**Exercise description:**
Nothing in the entries below may be altered; print them as they stand.

**Information shown:**
▼
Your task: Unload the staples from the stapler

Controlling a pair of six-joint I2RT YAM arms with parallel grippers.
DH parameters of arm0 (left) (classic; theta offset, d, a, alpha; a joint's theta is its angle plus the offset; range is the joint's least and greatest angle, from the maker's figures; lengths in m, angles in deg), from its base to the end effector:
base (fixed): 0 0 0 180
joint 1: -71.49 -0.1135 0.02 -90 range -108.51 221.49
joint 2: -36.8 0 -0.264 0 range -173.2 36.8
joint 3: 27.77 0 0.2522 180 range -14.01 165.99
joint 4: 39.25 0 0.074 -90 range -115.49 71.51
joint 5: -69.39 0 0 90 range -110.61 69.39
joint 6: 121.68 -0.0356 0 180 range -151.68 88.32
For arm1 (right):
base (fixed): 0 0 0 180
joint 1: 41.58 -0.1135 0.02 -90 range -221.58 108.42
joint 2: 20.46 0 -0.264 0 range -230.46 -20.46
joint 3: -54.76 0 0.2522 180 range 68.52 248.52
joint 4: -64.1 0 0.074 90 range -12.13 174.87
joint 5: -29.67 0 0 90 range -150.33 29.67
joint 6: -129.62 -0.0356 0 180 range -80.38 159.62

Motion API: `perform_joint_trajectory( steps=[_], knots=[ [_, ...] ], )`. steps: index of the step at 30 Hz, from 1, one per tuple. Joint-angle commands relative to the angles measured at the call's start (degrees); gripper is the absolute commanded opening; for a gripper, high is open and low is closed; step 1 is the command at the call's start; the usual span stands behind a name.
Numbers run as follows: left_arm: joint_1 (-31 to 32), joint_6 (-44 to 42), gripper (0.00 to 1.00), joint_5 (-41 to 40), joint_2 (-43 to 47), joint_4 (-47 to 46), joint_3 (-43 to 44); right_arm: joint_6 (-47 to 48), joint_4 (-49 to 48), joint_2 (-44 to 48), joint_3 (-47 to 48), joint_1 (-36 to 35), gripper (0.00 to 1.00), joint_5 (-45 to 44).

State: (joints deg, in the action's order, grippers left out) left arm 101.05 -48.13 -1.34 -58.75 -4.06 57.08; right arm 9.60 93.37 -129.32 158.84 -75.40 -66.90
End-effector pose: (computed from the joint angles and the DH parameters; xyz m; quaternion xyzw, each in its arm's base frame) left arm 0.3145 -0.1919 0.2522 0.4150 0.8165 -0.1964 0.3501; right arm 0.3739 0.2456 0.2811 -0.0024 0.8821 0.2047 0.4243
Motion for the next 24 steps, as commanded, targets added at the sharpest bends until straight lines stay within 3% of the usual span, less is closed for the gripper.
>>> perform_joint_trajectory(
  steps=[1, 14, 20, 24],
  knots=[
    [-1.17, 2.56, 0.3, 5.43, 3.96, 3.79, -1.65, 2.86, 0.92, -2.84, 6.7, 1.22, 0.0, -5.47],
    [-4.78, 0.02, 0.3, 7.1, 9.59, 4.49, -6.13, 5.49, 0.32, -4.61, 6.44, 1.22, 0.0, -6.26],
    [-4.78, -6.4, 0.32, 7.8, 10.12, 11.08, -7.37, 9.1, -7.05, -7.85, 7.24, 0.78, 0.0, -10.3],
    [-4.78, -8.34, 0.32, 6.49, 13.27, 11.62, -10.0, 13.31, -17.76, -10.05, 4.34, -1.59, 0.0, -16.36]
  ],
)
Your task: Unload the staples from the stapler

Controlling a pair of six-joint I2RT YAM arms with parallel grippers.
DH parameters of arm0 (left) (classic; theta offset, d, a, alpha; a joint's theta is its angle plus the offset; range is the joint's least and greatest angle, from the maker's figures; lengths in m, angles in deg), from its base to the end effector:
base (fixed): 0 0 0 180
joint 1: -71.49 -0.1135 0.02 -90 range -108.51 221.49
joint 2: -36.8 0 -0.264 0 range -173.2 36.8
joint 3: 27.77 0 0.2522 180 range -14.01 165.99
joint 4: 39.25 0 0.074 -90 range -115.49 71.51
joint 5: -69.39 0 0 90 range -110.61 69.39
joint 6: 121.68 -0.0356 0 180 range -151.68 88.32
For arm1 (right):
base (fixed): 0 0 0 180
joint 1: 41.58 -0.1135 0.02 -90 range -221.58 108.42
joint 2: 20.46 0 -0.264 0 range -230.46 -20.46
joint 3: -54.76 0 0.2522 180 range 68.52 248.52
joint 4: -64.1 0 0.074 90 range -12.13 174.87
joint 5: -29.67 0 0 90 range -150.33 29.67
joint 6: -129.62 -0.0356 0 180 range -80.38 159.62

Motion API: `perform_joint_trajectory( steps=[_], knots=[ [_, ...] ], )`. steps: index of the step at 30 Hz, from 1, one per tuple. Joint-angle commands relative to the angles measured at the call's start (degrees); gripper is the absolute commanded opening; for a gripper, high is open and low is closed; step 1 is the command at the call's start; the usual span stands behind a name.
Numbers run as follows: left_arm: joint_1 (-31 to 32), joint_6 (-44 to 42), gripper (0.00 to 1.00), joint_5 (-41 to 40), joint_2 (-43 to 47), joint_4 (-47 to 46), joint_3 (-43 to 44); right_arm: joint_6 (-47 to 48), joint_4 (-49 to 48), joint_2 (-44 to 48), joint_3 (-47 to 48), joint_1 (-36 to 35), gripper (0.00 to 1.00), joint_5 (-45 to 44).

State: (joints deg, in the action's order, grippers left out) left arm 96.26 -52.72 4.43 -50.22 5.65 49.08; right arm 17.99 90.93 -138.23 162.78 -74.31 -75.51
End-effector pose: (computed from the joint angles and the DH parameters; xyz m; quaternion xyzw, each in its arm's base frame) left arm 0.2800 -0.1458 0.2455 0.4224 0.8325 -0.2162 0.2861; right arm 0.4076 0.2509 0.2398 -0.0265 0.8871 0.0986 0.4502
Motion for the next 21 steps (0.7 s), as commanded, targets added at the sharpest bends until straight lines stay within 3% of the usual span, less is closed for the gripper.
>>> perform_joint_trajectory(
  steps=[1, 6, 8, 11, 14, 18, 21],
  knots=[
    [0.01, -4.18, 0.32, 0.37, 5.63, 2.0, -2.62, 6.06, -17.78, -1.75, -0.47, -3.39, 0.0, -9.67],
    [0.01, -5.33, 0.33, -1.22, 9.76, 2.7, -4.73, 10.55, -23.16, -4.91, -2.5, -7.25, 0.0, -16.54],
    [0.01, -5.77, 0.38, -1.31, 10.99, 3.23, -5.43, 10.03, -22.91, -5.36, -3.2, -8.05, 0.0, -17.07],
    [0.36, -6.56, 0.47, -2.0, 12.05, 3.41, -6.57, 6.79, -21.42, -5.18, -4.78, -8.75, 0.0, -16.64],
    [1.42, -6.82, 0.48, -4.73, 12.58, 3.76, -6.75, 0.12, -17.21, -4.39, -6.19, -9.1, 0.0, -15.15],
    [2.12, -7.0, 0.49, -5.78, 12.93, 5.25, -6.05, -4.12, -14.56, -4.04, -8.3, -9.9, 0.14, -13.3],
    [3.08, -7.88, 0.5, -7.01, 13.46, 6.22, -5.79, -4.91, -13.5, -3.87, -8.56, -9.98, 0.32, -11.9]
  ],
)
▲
**Written response:**
Your task: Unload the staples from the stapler

Controlling a pair of six-joint I2RT YAM arms with parallel grippers.
DH parameters of arm0 (left) (classic; theta offset, d, a, alpha; a joint's theta is its angle plus the offset; range is the joint's least and greatest angle, from the maker's figures; lengths in m, angles in deg), from its base to the end effector:
base (fixed): 0 0 0 180
joint 1: -71.49 -0.1135 0.02 -90 range -108.51 221.49
joint 2: -36.8 0 -0.264 0 range -173.2 36.8
joint 3: 27.77 0 0.2522 180 range -14.01 165.99
joint 4: 39.25 0 0.074 -90 range -115.49 71.51
joint 5: -69.39 0 0 90 range -110.61 69.39
joint 6: 121.68 -0.0356 0 180 range -151.68 88.32
For arm1 (right):
base (fixed): 0 0 0 180
joint 1: 41.58 -0.1135 0.02 -90 range -221.58 108.42
joint 2: 20.46 0 -0.264 0 range -230.46 -20.46
joint 3: -54.76 0 0.2522 180 range 68.52 248.52
joint 4: -64.1 0 0.074 90 range -12.13 174.87
joint 5: -29.67 0 0 90 range -150.33 29.67
joint 6: -129.62 -0.0356 0 180 range -80.38 159.62

Motion API: `perform_joint_trajectory( steps=[_], knots=[ [_, ...] ], )`. steps: index of the step at 30 Hz, from 1, one per tuple. Joint-angle commands relative to the angles measured at the call's start (degrees); gripper is the absolute commanded opening; for a gripper, high is open and low is closed; step 1 is the command at the call's start; the usual span stands behind a name.
Numbers run as follows: left_arm: joint_1 (-31 to 32), joint_6 (-44 to 42), gripper (0.00 to 1.00), joint_5 (-41 to 40), joint_2 (-43 to 47), joint_4 (-47 to 46), joint_3 (-43 to 44); right_arm: joint_6 (-47 to 48), joint_4 (-49 to 48), joint_2 (-44 to 48), joint_3 (-47 to 48), joint_1 (-36 to 35), gripper (0.00 to 1.00), joint_5 (-45 to 44).

State: (joints deg, in the action's order, grippers left out) left arm 101.05 -48.13 -1.34 -58.75 -4.06 57.08; right arm 9.60 93.37 -129.32 158.84 -75.40 -66.90
End-effector pose: (computed from the joint angles and the DH parameters; xyz m; quaternion xyzw, each in its arm's base frame) left arm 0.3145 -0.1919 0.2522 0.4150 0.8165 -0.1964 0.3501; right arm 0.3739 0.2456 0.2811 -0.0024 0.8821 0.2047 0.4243
Motion for the next 24 steps, as commanded, targets added at the sharpest bends until straight lines stay within 3% of the usual span, less is closed for the gripper.
>>> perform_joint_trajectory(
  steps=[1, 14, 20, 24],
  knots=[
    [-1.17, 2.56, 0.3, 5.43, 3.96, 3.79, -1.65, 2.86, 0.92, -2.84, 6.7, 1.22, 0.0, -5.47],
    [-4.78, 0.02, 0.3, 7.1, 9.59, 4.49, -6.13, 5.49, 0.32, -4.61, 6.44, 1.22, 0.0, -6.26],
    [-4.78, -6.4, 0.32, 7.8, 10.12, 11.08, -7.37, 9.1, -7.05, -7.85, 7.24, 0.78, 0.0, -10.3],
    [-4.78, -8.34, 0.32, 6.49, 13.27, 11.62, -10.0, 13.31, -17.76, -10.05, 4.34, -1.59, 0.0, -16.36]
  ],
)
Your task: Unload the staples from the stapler

Controlling a pair of six-joint I2RT YAM arms with parallel grippers.
DH parameters of arm0 (left) (classic; theta offset, d, a, alpha; a joint's theta is its angle plus the offset; range is the joint's least and greatest angle, from the maker's figures; lengths in m, angles in deg), from its base to the end effector:
base (fixed): 0 0 0 180
joint 1: -71.49 -0.1135 0.02 -90 range -108.51 221.49
joint 2: -36.8 0 -0.264 0 range -173.2 36.8
joint 3: 27.77 0 0.2522 180 range -14.01 165.99
joint 4: 39.25 0 0.074 -90 range -115.49 71.51
joint 5: -69.39 0 0 90 range -110.61 69.39
joint 6: 121.68 -0.0356 0 180 range -151.68 88.32
For arm1 (right):
base (fixed): 0 0 0 180
joint 1: 41.58 -0.1135 0.02 -90 range -221.58 108.42
joint 2: 20.46 0 -0.264 0 range -230.46 -20.46
joint 3: -54.76 0 0.2522 180 range 68.52 248.52
joint 4: -64.1 0 0.074 90 range -12.13 174.87
joint 5: -29.67 0 0 90 range -150.33 29.67
joint 6: -129.62 -0.0356 0 180 range -80.38 159.62

Motion API: `perform_joint_trajectory( steps=[_], knots=[ [_, ...] ], )`. steps: index of the step at 30 Hz, from 1, one per tuple. Joint-angle commands relative to the angles measured at the call's start (degrees); gripper is the absolute commanded opening; for a gripper, high is open and low is closed; step 1 is the command at the call's start; the usual span stands behind a name.
Numbers run as follows: left_arm: joint_1 (-31 to 32), joint_6 (-44 to 42), gripper (0.00 to 1.00), joint_5 (-41 to 40), joint_2 (-43 to 47), joint_4 (-47 to 46), joint_3 (-43 to 44); right_arm: joint_6 (-47 to 48), joint_4 (-49 to 48), joint_2 (-44 to 48), joint_3 (-47 to 48), joint_1 (-36 to 35), gripper (0.00 to 1.00), joint_5 (-45 to 44).

State: (joints deg, in the action's order, grippers left out) left arm 96.26 -52.72 4.43 -50.22 5.65 49.08; right arm 17.99 90.93 -138.23 162.78 -74.31 -75.51
End-effector pose: (computed from the joint angles and the DH parameters; xyz m; quaternion xyzw, each in its arm's base frame) left arm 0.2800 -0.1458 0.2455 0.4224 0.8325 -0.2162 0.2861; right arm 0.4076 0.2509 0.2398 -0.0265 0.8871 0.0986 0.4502
Motion for the next 21 steps (0.7 s), as commanded, targets added at the sharpest bends until straight lines stay within 3% of the usual span, less is closed for the gripper.
>>> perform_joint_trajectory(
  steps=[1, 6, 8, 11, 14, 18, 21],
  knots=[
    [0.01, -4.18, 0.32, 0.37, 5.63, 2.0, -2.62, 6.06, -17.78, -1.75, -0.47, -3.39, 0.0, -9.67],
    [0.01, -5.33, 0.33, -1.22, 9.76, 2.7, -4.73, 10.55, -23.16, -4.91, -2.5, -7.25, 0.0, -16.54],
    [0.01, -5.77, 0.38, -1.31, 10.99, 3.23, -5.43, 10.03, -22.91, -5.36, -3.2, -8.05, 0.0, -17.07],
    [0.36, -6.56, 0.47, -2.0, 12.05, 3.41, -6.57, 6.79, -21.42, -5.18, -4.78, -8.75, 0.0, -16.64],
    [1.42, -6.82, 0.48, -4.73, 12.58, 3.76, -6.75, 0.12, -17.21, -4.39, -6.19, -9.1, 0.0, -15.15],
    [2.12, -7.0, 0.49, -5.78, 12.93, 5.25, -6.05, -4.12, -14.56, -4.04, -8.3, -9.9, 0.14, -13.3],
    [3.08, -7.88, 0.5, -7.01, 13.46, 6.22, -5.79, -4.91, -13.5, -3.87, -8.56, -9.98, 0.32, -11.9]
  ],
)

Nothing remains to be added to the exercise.